»»

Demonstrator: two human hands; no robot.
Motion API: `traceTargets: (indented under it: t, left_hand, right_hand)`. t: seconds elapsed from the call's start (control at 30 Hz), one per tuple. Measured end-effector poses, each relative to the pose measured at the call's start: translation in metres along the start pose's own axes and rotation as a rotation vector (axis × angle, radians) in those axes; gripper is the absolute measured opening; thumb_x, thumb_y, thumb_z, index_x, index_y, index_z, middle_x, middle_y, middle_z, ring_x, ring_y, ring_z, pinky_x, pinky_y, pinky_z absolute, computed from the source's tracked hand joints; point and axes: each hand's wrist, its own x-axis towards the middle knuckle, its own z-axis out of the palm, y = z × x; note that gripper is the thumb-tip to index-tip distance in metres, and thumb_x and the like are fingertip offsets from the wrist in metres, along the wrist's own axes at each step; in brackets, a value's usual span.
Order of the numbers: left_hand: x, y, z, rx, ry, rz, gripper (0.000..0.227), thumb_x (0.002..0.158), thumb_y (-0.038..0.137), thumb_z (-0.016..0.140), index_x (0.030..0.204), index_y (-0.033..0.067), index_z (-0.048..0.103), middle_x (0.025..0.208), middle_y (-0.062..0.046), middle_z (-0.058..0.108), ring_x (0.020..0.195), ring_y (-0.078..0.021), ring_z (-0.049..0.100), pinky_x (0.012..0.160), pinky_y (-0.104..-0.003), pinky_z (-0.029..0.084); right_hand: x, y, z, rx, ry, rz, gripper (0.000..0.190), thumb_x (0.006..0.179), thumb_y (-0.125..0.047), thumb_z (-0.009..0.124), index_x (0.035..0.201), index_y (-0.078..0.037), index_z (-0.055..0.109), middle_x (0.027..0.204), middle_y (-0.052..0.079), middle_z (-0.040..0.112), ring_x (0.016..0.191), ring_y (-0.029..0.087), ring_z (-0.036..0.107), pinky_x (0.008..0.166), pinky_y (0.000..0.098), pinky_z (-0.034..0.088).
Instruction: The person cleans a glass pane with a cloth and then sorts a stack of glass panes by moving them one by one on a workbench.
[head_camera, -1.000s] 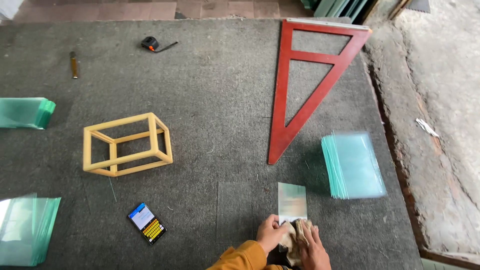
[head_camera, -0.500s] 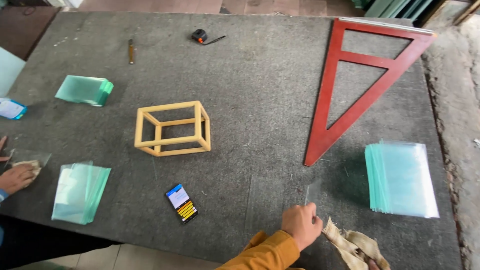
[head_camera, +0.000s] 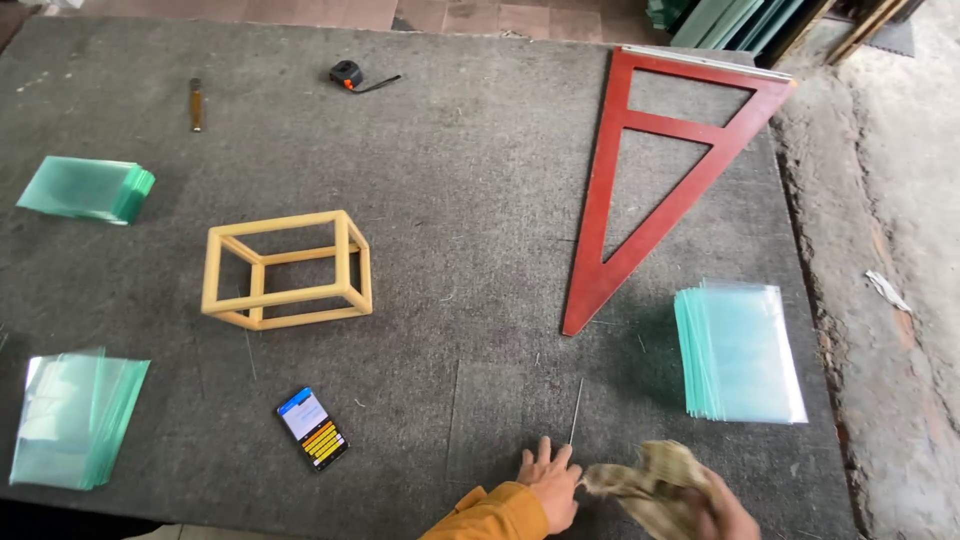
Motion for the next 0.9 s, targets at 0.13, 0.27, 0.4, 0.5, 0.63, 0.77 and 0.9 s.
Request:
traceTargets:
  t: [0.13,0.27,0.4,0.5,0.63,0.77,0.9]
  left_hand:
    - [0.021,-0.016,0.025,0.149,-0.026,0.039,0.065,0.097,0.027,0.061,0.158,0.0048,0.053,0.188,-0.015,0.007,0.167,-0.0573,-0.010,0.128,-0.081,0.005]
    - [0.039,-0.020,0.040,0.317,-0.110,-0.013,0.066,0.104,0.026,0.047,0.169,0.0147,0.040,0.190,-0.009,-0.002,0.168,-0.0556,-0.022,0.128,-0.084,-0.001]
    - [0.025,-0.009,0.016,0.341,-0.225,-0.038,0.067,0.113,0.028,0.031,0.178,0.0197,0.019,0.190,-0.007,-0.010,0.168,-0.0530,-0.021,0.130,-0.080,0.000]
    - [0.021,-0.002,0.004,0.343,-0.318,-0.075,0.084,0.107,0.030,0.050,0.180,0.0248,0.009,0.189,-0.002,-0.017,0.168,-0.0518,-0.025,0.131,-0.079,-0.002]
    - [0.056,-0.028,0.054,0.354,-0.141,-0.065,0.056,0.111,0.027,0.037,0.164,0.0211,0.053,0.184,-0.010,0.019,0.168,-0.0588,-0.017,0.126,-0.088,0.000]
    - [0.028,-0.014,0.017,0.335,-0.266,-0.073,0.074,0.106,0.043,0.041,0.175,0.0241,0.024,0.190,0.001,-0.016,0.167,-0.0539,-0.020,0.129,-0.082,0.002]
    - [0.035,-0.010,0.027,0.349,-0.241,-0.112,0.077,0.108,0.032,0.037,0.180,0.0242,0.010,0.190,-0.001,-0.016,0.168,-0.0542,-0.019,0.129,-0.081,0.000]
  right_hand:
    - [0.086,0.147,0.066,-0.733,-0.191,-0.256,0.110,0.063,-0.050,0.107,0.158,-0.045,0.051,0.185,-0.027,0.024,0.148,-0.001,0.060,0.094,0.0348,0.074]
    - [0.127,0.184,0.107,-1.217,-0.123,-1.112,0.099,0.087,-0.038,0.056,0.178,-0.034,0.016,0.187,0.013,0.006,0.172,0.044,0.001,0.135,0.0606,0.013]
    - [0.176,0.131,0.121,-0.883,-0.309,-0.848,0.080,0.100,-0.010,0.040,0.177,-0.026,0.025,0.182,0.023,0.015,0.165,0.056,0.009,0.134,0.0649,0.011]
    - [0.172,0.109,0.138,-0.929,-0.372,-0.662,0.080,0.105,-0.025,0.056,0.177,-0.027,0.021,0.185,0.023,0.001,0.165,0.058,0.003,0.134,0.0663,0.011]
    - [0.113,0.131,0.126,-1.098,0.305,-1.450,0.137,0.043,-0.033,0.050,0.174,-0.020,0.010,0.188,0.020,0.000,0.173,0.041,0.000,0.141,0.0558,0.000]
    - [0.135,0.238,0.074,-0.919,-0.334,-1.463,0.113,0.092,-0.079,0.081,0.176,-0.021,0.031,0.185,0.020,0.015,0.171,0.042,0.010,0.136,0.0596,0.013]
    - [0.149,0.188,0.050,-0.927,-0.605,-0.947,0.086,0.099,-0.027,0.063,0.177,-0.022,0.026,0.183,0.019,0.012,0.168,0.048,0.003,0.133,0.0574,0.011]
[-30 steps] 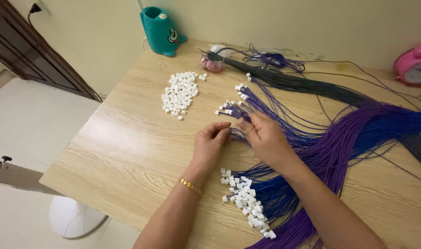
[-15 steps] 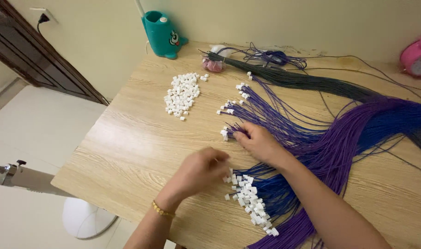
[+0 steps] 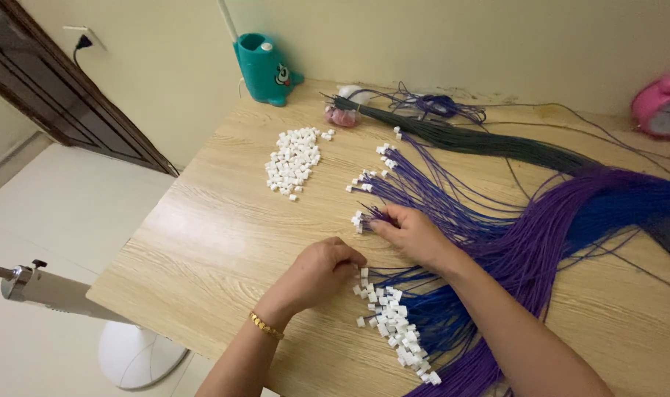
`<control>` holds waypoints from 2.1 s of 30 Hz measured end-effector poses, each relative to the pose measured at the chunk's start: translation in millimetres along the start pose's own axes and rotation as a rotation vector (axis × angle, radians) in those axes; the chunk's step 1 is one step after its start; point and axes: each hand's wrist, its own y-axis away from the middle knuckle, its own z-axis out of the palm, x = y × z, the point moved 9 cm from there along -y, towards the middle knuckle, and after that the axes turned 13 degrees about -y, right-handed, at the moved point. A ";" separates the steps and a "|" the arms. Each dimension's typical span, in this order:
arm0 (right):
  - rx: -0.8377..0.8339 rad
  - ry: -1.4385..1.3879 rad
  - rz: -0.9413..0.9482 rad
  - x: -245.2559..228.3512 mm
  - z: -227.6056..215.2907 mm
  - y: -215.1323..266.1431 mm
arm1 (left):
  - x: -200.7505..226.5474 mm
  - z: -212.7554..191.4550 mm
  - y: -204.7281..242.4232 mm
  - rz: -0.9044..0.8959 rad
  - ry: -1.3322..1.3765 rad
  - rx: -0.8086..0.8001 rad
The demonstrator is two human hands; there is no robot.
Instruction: Manually attaching white plastic connectors to the ends of purple wires from a bundle on a table.
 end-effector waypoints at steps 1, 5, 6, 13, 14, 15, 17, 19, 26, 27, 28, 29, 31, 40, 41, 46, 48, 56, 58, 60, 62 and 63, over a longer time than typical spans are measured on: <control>-0.018 -0.004 -0.020 0.1 0.2 -1.8 | -3.1 -3.6 -2.0 -0.035 0.020 0.019; -0.019 -0.006 -0.101 3.2 -5.8 -4.0 | -14.7 -3.2 -15.3 0.008 0.047 0.119; -0.007 -0.098 0.045 18.1 -9.3 -3.9 | -16.1 -3.8 -19.1 0.033 0.037 0.165; 0.071 -0.062 -0.054 6.5 -17.5 -4.7 | -65.4 47.0 -63.7 -0.240 0.869 0.168; 0.070 -0.056 -0.059 0.2 -16.9 -4.4 | -67.9 48.4 -67.0 -0.234 0.871 0.174; 0.102 0.004 -0.043 -3.0 -18.6 -2.0 | -72.0 54.8 -68.4 -0.259 0.957 0.167; 0.131 0.065 -0.022 0.1 -22.5 -2.3 | -76.4 62.2 -69.0 -0.288 1.046 0.158; 0.147 0.108 -0.124 2.5 -26.8 -5.9 | -77.3 66.5 -66.0 -0.306 1.176 0.144; 0.111 0.092 -0.178 -14.6 -15.2 1.7 | -73.1 65.0 -62.0 -0.320 1.236 0.102; 0.152 0.155 -0.127 -17.0 -16.8 4.3 | -72.8 64.2 -62.1 -0.309 1.235 0.102; 0.192 0.218 -0.075 -19.6 -18.5 7.3 | -72.4 63.3 -62.0 -0.298 1.234 0.102; 0.191 0.219 -0.074 -19.8 -17.6 8.9 | -76.2 67.0 -63.7 -0.299 1.236 0.103; 0.161 0.085 -0.150 -26.6 -13.8 12.2 | -81.3 73.2 -68.1 -0.271 1.259 0.101; 0.255 0.391 -0.083 -39.2 -6.9 19.2 | -76.3 67.8 -63.7 -0.304 1.301 0.105; 0.255 0.391 -0.083 -38.4 -5.8 19.7 | -76.6 67.7 -63.6 -0.304 1.301 0.105; 0.239 0.204 -0.231 -27.0 -12.8 15.4 | -73.6 66.2 -62.0 -0.317 1.362 0.089; 0.266 0.271 -0.224 -36.8 -9.8 18.7 | -72.6 64.2 -59.6 -0.318 1.359 0.080; 0.308 0.308 -0.157 -45.5 -10.2 22.3 | -74.3 68.5 -63.3 -0.277 1.371 0.047; 0.304 0.311 -0.097 -48.8 -8.4 25.4 | -68.7 62.4 -59.3 -0.289 1.364 0.047; 0.287 0.290 -0.117 -48.0 -8.5 25.3 | -64.5 57.8 -56.8 -0.307 1.354 0.049; 0.268 0.269 -0.136 -45.2 -8.0 23.4 | -63.5 55.3 -54.6 -0.325 1.344 0.053; 0.270 0.291 -0.150 -43.6 -8.7 22.1 | -63.4 55.4 -54.5 -0.327 1.345 0.052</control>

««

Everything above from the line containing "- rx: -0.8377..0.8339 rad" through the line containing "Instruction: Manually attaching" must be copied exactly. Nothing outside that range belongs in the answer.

Solution to this task
  - rx: -0.8377..0.8339 rad
  - ry: -1.4385..1.3879 rad
  - rz: -0.9413..0.9482 rad
  - x: -245.2559..228.3512 mm
  - z: -227.6056..215.2907 mm
  - y: -215.1323..266.1431 mm
arm1 (left):
  - x: -200.7505..226.5474 mm
  - z: -212.7554..191.4550 mm
  - y: -204.7281..242.4232 mm
  - rz: -0.9044..0.8959 rad
  - ry: -1.3322..1.3765 rad
  - rx: -0.8086..0.8001 rad
The demonstrator is two human hands; there is no robot.
Instruction: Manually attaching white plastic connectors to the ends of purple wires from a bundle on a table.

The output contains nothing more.